Output only the lines below that start at the line containing "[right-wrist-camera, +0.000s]" and end at the line containing "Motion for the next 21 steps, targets", with both ends kept.

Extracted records
- - - -

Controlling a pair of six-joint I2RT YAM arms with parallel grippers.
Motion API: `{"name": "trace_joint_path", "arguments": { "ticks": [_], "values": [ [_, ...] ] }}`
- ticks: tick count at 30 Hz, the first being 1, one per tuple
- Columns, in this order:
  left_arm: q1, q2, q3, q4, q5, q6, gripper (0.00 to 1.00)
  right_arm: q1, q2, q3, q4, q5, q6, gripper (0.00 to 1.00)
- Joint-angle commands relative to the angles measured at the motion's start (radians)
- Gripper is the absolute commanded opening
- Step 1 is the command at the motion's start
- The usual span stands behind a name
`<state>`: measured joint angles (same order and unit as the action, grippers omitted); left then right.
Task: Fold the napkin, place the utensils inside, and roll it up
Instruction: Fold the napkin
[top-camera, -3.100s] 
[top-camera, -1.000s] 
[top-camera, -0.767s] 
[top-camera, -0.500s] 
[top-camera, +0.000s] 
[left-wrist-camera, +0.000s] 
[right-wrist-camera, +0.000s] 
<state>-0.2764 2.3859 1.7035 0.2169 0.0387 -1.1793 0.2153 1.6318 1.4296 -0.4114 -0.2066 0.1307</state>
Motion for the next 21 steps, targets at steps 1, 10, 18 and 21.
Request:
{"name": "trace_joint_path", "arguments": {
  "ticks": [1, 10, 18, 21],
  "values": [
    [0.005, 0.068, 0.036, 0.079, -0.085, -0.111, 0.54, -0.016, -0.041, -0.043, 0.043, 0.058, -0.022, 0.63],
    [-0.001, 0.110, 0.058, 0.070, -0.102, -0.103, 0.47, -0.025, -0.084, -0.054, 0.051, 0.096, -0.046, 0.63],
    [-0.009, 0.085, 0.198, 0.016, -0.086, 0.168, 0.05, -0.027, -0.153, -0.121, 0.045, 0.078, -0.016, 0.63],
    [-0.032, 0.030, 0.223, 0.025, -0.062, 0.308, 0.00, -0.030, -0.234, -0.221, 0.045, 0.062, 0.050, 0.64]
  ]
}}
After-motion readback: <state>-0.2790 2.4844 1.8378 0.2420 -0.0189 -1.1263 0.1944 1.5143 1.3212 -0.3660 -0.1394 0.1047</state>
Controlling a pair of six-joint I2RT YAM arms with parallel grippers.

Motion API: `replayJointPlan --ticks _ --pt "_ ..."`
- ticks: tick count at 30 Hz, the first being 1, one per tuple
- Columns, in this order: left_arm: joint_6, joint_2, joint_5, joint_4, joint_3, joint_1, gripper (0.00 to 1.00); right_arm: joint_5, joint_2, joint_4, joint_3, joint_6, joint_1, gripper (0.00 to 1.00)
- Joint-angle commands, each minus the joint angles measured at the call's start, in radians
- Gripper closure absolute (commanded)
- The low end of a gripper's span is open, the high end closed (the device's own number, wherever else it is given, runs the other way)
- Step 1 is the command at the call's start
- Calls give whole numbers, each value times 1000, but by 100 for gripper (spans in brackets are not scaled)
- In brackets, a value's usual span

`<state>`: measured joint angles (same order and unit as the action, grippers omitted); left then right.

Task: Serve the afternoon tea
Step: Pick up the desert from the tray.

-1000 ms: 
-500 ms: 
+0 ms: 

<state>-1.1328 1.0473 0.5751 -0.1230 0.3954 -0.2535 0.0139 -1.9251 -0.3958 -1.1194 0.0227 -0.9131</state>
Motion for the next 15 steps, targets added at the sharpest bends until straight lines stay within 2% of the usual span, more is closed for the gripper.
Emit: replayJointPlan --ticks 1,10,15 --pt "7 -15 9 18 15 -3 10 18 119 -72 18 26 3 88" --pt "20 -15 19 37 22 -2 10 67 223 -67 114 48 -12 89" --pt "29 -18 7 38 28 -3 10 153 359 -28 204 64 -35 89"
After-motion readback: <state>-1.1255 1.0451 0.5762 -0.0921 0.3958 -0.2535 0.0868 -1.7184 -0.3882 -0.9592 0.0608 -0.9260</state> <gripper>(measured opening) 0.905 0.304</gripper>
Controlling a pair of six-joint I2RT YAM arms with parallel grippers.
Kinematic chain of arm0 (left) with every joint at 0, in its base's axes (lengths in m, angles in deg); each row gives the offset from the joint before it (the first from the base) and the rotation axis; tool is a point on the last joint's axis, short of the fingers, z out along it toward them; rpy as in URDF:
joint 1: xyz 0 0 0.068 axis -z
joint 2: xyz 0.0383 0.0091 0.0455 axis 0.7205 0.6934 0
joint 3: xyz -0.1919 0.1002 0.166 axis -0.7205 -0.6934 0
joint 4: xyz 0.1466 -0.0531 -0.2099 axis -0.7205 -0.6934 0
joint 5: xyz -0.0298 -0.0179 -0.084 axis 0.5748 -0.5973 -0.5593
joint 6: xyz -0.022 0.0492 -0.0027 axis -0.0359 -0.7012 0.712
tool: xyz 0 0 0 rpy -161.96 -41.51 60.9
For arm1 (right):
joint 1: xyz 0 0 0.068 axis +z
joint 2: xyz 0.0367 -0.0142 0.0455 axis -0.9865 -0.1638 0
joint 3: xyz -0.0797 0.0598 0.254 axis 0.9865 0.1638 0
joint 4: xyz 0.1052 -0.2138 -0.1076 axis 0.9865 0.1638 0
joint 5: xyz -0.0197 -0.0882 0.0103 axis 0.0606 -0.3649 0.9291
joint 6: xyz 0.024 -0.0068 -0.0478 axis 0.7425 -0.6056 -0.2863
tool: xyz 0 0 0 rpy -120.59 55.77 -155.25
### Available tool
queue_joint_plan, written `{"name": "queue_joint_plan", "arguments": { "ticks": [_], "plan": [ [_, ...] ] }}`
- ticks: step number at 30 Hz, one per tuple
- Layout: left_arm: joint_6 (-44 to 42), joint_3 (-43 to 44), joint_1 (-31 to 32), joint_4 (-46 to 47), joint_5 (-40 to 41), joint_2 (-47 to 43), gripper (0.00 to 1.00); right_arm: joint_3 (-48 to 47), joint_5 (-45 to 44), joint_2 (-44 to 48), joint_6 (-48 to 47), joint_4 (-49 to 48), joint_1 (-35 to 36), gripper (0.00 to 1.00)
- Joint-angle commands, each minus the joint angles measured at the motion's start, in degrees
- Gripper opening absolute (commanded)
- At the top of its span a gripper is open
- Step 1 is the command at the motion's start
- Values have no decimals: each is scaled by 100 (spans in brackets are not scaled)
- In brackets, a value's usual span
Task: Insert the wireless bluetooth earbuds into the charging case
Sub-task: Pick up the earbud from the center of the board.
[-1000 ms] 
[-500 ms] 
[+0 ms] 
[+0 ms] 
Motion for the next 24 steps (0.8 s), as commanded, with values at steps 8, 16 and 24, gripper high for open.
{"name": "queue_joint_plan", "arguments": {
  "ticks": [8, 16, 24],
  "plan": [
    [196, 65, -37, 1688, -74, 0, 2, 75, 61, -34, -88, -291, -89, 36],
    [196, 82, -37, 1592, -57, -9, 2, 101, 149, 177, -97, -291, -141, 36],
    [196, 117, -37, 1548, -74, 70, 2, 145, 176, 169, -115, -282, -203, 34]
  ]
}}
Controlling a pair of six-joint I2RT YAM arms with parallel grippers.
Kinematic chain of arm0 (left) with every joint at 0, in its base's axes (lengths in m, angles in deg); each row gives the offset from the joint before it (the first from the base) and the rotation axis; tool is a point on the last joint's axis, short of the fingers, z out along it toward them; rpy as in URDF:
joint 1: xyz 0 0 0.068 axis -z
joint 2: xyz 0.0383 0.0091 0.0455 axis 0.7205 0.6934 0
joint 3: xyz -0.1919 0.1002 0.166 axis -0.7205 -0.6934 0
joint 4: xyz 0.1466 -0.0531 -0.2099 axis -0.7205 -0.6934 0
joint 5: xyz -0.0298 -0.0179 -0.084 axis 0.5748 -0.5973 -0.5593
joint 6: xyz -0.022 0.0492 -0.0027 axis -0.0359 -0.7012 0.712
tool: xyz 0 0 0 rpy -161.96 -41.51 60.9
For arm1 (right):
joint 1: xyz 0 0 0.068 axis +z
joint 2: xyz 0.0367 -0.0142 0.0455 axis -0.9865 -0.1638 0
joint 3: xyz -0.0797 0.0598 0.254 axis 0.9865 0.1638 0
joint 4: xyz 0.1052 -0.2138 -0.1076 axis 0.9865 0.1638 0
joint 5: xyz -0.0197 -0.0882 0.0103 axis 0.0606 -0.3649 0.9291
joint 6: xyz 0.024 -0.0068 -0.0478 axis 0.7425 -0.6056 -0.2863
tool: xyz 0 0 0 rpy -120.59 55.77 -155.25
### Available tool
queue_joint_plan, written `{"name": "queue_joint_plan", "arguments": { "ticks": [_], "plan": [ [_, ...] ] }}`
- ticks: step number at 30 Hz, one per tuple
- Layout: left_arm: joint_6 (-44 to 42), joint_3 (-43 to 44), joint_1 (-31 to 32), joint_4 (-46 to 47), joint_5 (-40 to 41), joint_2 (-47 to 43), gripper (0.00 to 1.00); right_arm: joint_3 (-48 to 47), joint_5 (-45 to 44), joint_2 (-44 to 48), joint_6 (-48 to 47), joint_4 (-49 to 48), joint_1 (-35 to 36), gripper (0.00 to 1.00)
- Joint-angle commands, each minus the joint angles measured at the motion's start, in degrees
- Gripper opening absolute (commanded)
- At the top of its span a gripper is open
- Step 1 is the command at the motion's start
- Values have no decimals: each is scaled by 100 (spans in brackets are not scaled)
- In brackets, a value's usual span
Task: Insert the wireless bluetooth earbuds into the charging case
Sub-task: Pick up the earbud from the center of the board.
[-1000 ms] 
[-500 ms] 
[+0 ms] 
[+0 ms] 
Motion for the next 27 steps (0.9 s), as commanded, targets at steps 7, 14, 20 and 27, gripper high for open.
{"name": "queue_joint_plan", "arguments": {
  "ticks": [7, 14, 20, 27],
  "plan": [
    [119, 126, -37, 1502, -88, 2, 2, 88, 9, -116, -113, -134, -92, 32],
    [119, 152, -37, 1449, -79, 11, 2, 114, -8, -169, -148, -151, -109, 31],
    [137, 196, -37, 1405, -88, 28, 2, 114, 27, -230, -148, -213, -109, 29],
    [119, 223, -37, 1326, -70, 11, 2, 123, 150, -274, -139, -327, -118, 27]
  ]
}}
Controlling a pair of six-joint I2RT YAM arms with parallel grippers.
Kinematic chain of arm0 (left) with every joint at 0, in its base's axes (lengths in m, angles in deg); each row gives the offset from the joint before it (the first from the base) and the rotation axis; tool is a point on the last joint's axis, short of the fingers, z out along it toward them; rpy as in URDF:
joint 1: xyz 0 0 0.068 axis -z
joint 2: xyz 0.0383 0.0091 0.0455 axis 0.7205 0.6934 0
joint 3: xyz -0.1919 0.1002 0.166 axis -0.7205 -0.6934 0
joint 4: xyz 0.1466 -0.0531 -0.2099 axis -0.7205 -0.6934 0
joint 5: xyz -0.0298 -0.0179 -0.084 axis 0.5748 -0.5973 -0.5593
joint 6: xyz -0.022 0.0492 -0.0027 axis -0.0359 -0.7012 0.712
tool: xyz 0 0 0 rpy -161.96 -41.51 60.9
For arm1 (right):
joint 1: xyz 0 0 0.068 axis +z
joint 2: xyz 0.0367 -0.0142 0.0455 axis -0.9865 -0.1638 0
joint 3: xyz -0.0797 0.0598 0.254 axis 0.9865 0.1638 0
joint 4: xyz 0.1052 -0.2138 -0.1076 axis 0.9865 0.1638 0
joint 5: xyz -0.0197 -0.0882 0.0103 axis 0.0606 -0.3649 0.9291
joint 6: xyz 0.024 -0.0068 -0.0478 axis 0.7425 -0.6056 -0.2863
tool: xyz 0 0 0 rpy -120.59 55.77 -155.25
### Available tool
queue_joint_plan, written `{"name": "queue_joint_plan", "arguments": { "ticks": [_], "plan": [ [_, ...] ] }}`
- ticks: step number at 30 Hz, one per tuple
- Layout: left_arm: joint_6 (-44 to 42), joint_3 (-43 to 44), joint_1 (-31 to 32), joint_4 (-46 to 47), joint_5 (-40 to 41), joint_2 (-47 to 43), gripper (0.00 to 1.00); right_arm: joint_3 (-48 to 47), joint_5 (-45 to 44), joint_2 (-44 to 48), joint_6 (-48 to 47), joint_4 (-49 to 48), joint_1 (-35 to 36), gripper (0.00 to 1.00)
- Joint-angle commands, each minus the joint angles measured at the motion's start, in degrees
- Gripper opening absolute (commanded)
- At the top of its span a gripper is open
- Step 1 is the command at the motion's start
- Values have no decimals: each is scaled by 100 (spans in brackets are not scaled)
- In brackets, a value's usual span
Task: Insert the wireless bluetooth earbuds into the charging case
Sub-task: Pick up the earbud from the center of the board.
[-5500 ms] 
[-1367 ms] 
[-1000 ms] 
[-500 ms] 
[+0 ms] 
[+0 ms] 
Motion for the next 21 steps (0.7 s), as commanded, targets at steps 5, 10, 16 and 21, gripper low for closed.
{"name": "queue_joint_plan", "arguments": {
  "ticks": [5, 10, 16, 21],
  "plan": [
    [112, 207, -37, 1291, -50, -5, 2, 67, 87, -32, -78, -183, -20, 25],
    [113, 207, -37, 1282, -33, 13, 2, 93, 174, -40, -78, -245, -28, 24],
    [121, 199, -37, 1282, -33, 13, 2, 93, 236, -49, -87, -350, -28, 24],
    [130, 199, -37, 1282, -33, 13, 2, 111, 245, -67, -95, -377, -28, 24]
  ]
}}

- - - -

### [Completed exercise]
[right-wrist-camera, +0.000s] 
<state>-0.2764 2.3859 1.7035 0.2169 0.0387 -1.1793 0.2153 1.6318 1.4296 -0.4114 -0.2066 0.1307</state>
Motion for the next 21 steps, targets at steps 1, 10, 18 and 21.

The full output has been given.